И, странно! Даже ощущение сытного, хотя и тонкого обеда в его желудке сменилось неблаговонной отрыжкою гнилого сена...
Он шел медленно, спотыкаясь, натянув веревочный повод.
Рядом с ним вели, в таком же печальном виде, Карла Карловича Думер-Керлера, дальше виднелась сивая челка генерала Живодерова, тот еще, энергично довольно, ржал и пофыркивал, там дальше, в полутьме, мелькали еще знакомые морды... Странно, что везде их узнал Христиан Богданович, хотел было хоть мимоходом, украдкой, сочувственно пожать им всем руки, но не мог, по самой основательной причине...
Довели их всех до двора, где расположен был парк, запрягли, наградили снова душами Шарко, и медленно покатили по рельсам тяжелые вагоны, влекомые истощенными Росинантами.
Христофор Богданович как-то отупел, все его помыслы, вся ширь полета мысли съежилась в одну машинальную потребность рысить, уткнувшись мутным взором в бесконечно длинную полосу между рельсами...

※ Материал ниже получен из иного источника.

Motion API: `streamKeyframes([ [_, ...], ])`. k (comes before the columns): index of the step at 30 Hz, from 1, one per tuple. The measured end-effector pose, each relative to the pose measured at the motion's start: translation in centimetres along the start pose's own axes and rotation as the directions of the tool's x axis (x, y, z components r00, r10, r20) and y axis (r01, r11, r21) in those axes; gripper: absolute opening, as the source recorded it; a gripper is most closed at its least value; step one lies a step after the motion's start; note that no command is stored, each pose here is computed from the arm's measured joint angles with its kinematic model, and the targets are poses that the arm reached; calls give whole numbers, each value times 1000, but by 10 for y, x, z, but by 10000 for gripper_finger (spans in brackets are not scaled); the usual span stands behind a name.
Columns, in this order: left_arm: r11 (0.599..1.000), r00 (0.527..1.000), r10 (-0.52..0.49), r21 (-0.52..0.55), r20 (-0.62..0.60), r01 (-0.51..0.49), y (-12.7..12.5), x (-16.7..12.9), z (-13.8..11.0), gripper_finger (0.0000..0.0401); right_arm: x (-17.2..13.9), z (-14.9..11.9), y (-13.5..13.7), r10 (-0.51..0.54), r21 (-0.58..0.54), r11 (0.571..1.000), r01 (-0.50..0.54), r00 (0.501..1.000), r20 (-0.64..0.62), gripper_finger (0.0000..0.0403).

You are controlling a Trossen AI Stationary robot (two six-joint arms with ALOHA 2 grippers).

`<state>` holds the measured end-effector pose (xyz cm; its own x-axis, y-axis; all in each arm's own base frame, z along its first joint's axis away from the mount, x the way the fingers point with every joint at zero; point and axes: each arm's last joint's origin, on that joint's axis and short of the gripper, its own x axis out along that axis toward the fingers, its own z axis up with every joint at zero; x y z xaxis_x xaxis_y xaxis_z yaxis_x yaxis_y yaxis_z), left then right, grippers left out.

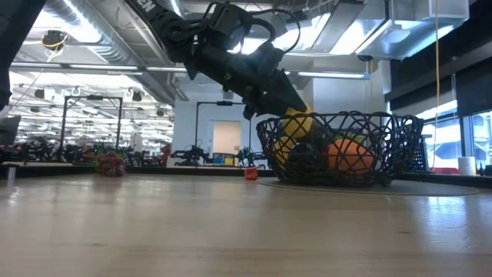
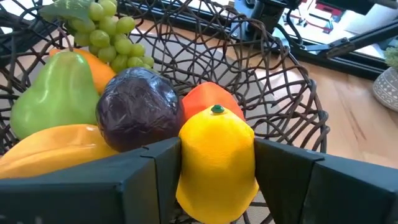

«День загорался на востоке» — как говорят поэты, и над нашим городом тоже стало как будто светлей, движение по улицам усиливалось, звонки зазвонили чаще и нервнее, вагоны становились все тяжелее и тяжелее, кучера и кондукторы все злее и злее.
И наслушался же Христофор Богданович разговоров на перекрестках и конечных станциях.
— Однако позвольте! — вдруг вспыхнул у него проблеск разума и протеста. — Ведь это что же такое в самом деле! Ведь этак нельзя... я не скотина, а сам директор!.. Я не позволю... городовой!..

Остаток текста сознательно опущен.